2. Tesla: Federal Incentives and Regulatory Levers
2.1 Clean Vehicle Tax Credits & Emissions Trading
Tesla buyers can claim up to $7,500 under IRS Section 30D if vehicles meet battery component sourcing and assembly rules. Since 2010, Tesla has also earned over $4 billion selling Zero Emission Vehicle credits to other OEMs in California and the EU.
2.2 Full Self-Driving and NHTSA Oversight
FSD currently operates at SAE Level 2+, relying on a neural net trained on 7 billion miles of fleet data and Tesla’s Dojo supercomputer. The National Highway Traffic Safety Administration (NHTSA) has opened multiple defect investigations (e.g., unintended acceleration, phantom braking), which could ground FSD Beta updates or mandate massive recalls.
2.3 Gigafactory and Supply Chain Risk
- Battery Production: Giga Nevada (1 TWh capacity), 4680 cells, integrated cathode/anode lines. Disrupting DOE loan guarantees (original $1.3 billion) could stall cell output by 50%.
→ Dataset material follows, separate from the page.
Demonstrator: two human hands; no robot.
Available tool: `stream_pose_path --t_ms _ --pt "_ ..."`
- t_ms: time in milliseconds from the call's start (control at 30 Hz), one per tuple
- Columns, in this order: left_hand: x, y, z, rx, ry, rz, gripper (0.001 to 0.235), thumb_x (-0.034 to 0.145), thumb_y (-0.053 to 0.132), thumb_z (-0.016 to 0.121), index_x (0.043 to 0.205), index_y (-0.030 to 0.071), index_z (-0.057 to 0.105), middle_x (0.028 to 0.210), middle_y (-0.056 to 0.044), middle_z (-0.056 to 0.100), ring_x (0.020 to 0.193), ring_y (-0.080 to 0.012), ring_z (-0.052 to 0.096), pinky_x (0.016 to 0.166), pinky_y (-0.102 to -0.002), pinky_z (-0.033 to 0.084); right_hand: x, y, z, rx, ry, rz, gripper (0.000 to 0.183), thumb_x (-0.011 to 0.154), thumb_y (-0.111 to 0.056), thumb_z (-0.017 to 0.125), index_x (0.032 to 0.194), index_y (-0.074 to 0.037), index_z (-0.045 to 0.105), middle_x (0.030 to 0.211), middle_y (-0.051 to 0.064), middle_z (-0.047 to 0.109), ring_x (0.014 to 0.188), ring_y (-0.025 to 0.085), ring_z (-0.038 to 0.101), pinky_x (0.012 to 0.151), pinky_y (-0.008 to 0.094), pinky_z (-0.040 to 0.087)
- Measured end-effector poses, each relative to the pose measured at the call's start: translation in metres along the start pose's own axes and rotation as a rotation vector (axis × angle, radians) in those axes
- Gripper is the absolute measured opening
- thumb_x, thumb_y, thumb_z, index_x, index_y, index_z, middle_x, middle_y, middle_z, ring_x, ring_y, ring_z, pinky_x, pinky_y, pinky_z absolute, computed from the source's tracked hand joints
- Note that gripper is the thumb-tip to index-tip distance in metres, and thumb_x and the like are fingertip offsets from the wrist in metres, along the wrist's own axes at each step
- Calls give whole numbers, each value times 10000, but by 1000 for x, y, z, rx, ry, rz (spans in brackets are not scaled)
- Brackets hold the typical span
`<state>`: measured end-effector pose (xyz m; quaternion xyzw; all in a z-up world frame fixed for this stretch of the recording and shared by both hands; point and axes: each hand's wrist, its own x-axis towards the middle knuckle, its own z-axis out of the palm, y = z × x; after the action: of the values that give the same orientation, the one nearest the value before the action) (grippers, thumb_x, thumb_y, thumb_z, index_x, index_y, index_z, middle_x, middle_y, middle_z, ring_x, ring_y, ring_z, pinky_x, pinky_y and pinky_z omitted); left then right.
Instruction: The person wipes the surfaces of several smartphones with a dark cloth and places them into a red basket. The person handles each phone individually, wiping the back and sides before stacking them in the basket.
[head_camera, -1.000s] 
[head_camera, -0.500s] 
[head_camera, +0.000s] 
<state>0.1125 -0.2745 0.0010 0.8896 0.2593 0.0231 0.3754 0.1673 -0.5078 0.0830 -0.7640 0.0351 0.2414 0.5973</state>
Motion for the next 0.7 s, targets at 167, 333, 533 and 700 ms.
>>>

- Semiconductor Sourcing: Tesla designs proprietary chips (FSD Computer v3), manufactured on TSMC 7 nm processes. Any export restrictions on advanced nodes would curb FSD performance.
3. Regulatory and Legal Constraints
Constitutional separation of powers, Administrative Procedure Act (APA) requirements, and Government Accountability Office (GAO) protests would delay any abrupt contract terminations. Lawsuits by SpaceX and Tesla could seek injunctions, citing breach of contract and Fifth Amendment takings.
4. International Implications and Geopolitical Considerations
If the U.S. cedes its commercial launch expertise, China’s Tianzhou resupply and Tiangong station operations gain soft power. Europe’s Ariane 6 remains in test phase, India’s Gaganyaan (2026) lacks orbital crew transport certification, and Japan’s SLIM lunar lander trial is purely robotic. A U.S. retreat hands leadership to adversaries.
5. Technical Risks and Contingency Planning
The Pentagon and NASA maintain limited backup options:
- United Launch Alliance: Vulcan Centaur delayed to late 2025 due to BE-4 engine hot fire issues.
- Blue Origin: BE-7 and Blue Moon lander lack flight heritage; expected readiness 2029–2030.
- Boeing Starliner: Currently in an FAA/AST commercial human spaceflight license review after two Crew Flight Test delays.
Expert Perspective
“Terminating SpaceX contracts without a certified backup will set the U.S. space program back at least a decade,” says Dr. Laura Montgomery, aerospace policy analyst at the Center for Strategic and International Studies.
Conclusion
While the political skirmish between Trump and Musk makes for headline-grabbing drama, the technical and strategic consequences of severing ties with SpaceX and Tesla could undermine U.S. leadership in space exploration, national security, and electric mobility. The web of interdependencies—from ISS deorbit planning to FSD regulations—means any disruption would reverberate through multiple industries and geopolitical arenas.